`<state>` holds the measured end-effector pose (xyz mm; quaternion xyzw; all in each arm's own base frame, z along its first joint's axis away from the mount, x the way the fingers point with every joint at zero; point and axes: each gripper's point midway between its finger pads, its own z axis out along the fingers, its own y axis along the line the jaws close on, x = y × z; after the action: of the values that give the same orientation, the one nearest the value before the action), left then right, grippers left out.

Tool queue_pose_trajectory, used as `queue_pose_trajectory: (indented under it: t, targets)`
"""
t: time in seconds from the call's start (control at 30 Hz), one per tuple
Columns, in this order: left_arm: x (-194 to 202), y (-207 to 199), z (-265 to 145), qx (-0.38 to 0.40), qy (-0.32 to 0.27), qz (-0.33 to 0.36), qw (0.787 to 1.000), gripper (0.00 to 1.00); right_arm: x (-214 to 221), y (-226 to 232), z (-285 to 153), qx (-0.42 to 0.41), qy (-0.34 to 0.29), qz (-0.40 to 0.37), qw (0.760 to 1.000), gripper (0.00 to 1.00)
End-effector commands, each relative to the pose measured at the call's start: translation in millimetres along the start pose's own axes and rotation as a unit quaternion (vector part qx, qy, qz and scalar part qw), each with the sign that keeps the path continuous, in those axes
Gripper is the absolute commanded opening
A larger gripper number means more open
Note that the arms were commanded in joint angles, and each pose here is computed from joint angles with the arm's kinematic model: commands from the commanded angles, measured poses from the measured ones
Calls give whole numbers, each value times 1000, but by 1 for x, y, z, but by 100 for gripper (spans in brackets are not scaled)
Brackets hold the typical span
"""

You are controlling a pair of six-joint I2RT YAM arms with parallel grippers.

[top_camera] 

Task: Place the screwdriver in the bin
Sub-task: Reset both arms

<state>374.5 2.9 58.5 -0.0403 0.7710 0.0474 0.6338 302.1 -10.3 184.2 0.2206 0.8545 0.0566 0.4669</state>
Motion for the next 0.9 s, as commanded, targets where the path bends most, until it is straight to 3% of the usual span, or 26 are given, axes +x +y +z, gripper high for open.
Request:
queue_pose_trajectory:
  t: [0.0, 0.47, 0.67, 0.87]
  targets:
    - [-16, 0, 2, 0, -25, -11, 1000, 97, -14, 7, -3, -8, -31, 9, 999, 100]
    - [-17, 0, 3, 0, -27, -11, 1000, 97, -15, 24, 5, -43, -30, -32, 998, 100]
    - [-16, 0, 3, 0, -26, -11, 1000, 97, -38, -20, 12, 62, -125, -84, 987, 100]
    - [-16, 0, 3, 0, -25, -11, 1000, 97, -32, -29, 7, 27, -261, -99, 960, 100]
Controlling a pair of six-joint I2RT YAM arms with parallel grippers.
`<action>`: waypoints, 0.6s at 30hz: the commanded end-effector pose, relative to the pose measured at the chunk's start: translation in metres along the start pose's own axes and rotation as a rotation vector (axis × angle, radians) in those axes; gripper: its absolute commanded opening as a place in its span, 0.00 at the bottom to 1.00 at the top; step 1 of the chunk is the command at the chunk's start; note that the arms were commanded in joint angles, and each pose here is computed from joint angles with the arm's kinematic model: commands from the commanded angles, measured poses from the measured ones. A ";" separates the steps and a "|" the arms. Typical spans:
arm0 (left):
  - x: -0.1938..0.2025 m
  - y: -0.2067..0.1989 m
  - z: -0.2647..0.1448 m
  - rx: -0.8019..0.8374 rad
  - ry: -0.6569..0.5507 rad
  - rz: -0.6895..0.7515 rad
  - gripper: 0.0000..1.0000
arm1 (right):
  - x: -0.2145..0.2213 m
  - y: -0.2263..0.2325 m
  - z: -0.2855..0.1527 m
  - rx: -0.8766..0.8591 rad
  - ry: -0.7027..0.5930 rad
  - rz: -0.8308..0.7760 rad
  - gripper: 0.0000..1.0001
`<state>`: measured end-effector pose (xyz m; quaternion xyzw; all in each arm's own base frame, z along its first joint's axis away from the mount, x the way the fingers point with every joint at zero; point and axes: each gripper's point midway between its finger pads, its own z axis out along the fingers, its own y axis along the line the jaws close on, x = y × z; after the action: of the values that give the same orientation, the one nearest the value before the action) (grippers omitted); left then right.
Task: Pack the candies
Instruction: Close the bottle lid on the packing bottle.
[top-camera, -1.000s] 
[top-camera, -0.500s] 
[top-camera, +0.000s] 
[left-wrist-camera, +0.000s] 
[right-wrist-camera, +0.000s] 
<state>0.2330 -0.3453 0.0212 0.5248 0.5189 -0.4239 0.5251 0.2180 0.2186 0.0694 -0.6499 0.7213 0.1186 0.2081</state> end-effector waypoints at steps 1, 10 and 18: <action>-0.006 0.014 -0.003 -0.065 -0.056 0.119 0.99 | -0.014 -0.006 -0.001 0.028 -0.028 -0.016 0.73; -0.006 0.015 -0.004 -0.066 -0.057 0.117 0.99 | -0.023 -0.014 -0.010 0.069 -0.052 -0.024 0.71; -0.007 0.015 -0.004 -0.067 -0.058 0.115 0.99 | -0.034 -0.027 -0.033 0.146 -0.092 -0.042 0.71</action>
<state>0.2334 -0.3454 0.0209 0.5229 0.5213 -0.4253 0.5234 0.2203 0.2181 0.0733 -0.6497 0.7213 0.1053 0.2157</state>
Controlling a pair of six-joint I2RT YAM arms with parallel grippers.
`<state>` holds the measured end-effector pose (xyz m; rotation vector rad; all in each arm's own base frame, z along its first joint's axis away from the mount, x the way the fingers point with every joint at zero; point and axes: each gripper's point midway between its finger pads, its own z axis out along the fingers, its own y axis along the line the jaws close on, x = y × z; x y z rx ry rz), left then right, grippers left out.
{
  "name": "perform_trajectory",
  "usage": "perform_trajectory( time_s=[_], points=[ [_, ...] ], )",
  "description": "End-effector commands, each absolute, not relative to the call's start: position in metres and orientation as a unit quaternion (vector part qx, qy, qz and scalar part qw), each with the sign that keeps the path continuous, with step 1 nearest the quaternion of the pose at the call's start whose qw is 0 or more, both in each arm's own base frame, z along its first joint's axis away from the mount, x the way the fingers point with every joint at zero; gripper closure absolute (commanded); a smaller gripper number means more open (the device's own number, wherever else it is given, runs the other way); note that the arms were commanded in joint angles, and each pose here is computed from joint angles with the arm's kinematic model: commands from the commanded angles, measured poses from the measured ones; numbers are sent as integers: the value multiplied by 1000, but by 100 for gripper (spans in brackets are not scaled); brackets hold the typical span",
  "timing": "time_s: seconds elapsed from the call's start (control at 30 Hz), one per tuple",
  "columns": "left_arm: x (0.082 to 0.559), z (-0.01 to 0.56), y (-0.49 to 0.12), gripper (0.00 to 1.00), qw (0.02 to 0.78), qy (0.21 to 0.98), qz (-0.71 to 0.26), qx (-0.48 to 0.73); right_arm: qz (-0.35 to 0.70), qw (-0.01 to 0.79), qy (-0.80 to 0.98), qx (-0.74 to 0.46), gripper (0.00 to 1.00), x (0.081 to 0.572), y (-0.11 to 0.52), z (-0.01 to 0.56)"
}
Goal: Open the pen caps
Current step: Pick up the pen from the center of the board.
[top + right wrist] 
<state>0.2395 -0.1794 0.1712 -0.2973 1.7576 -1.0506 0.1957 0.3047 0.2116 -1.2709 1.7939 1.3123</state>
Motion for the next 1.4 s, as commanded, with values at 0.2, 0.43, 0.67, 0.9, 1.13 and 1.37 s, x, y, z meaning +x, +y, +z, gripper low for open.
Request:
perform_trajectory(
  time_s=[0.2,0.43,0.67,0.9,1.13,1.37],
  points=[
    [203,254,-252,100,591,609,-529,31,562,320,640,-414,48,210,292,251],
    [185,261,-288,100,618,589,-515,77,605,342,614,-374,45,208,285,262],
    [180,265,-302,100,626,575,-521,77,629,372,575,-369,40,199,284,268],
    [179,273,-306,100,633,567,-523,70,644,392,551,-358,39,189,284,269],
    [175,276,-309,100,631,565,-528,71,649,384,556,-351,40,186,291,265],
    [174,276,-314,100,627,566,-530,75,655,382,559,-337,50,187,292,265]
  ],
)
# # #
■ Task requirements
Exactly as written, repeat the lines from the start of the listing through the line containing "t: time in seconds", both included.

■ Answer below
`<state>` holds the measured end-effector pose (xyz mm; quaternion xyzw; all in each arm's own base frame, z along its first joint's axis away from the mount, x the way the fingers point with every joint at zero; point and axes: each gripper's point midway between its finger pads, its own z axis out along the fingers, its own y axis along the line the jaws close on, x = y × z; after the action: of the values that give the same orientation, the one nearest the value before the action), left then right, grippers left out.

Tool queue_pose_trajectory, used as `queue_pose_trajectory: (indented under it: t, targets)`
"""
t: time in seconds from the call's start (control at 30 Hz), one per tuple

Nothing else is needed to complete the answer.